While I am always adamantly in favor of forming my opinions based on data rather than on anecdotes (which this woman’s case is), the uncomfortable fact is that collecting such data is not even on the radar at any level of our government. Reading the story about her, I was left with the painful conclusion that in our officials’ efforts to keep her alive, they had driven her to choose death instead. Recalling the song from the movie Mr. Natwarlal,

‘Arre yeh jeena bhi koi jeena hai, lallu? Haan?’

(Is this life worthy of being called a life, my dear? Is it?)

BABY & BATH WATER

The sum total of all our governments’ bumbling efforts is that in pursuit of their goal of ‘keeping grandma alive’, they have made her life desolate enough to be no longer worth living. Apart from the elderly, other at-risk groups have also seen their welfare (in terms of lives, health and finances) being reduced to ashes. These include:

  • the poor,
  • those in precarious / low-paying occupations,
  • those suffering from mental health issues (including drug dependency) and
  • ‘racialized’ communities (Note: I detest the term ‘racialized’, but am using it here for its familiarity value).

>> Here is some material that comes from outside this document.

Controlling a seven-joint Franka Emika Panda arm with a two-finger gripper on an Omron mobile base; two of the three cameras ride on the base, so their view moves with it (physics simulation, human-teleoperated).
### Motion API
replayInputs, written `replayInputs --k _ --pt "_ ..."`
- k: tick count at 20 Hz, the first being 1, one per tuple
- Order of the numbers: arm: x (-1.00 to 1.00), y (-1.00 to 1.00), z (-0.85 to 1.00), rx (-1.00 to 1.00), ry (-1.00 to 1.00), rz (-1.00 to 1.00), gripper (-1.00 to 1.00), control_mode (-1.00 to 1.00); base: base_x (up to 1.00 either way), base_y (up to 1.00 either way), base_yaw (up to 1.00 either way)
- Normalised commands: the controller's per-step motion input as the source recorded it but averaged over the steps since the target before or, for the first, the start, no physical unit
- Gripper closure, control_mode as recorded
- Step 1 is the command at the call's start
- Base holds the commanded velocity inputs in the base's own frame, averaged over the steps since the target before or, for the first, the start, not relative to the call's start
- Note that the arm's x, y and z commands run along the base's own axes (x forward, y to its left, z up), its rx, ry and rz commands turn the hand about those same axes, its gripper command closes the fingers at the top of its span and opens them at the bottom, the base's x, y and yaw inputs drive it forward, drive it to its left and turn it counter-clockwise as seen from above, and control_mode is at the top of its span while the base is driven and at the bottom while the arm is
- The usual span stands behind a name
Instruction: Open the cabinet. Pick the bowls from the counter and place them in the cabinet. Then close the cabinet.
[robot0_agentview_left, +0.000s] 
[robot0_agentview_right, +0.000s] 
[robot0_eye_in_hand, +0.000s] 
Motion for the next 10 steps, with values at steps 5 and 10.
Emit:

How much worthwhile is it to impose these devastating costs on vast numbers of people, and keep grandma in desperate isolation, deprived of human contact (including, crucially, contact with family and even her spouse)? She may be breathing, but she is definitely not living.

Have we lost the plot entirely? I am inclined to believe that we have – or at least the government, its officials and their supporters have.